To join the sides, we cut down cedar 2x4 boards donated last year by Trudeau Fencing and Bowden fencing. We put these 6 inch cedar 2x4s at each corner and screwed the fence boards to them. We also sometimes used metal L-braces to reinforce the corners.
Next, I put down a thick layer of newspapers (with some help from Ms. Anthony and collected by Betty) in order to keep the existing grass from growing up through the soil and compost. Then, Orlando, Veronica and/or Scott, helped spread the top soil and compost into the bed and Charles spread wood chips around the outside of the beds to keep down the future weeds. Finally, I planted some seeds (beans, lettuce, spinach, mustard greens, zucchini, squash, & cucumbers) and Scott watered them in. Next week, we'll also plant some seedlings (which was too dangerous this weekend with the low night-time temperatures and frost warnings).
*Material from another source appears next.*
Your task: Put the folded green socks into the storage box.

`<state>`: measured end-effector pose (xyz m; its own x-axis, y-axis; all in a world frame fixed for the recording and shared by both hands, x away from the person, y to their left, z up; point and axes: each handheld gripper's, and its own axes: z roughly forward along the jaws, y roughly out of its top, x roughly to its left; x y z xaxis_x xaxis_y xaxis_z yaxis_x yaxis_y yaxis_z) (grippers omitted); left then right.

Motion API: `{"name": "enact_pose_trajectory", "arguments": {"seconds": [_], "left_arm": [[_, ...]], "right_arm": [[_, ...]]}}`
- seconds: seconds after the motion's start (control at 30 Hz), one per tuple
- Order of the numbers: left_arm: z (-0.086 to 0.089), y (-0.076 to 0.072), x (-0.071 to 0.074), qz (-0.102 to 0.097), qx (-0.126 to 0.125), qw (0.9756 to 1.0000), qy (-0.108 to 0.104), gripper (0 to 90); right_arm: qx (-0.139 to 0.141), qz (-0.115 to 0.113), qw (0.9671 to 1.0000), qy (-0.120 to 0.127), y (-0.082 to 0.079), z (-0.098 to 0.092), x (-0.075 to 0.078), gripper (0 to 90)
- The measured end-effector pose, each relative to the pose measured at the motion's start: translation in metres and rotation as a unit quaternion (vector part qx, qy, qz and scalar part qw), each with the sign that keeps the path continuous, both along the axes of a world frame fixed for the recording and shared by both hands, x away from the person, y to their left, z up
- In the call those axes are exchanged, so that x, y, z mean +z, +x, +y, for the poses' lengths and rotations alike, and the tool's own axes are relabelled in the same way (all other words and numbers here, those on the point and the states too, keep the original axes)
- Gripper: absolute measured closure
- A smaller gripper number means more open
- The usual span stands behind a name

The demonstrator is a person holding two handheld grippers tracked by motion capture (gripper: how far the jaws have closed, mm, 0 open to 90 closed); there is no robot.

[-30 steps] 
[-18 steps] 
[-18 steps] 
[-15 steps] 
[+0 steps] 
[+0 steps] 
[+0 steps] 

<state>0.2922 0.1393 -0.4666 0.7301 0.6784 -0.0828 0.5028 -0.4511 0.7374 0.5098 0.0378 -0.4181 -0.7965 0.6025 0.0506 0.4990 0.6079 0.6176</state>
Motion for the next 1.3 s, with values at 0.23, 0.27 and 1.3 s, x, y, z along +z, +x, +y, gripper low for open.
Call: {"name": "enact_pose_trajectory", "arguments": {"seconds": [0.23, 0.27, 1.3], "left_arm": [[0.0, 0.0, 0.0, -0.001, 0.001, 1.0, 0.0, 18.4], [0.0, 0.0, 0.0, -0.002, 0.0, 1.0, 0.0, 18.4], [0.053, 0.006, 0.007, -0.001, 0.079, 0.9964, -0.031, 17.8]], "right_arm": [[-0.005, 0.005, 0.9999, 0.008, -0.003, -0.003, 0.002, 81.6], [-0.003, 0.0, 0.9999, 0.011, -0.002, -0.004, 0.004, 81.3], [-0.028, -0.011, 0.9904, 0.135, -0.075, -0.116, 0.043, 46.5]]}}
I was concerned about the available sunlight the beds would receive. At one location, Orlando climbed up into the trees to cut down some branches that might block sun from the western sky. Orlando has the gift of finding humor in any situation -- like when two neighboring, quiet and obedient pit bull dogs stopped by to check us out -- and this became one of the funniest parts of our adventure. For instance, there was some discussion about whether his saw was a hack saw or a buck saw, but we ultimately decided it was his saw and he could call it whatever he liked.
Four down; three to go.
BTBO is a faith-based, prison re-entry, non-profit organization which provides housing, employment and life skills services to ex-offenders being released from the Ohio Department of Rehabilitation and Corrections (DRC) and placed on parole or post-release control (PRC). BTBO’s services assist ex-offenders to find housing, improve life and conflict resolution skills, obtain employment and establish credit so that they can transition from prison into productive and taxpaying members of society and not return to homelessness or their criminal past. BTBO also provides its clients with clothing, food baskets, referrals for food stamps, Bible classes, mentors, and referrals to other social services and agencies (like health care, mental health counseling, literacy assistance, etc.). None of BTBO’s housing services are offered near the SACG, but BTBO provides employment training, job referral services and life skills training at its Main Street office. All BTBO clients are required to remain drug-free as a condition of its program.
Funding for the raised bed project came from the grant we received from the Scotts Miracle-Gro Fund at the Columbus Foundation.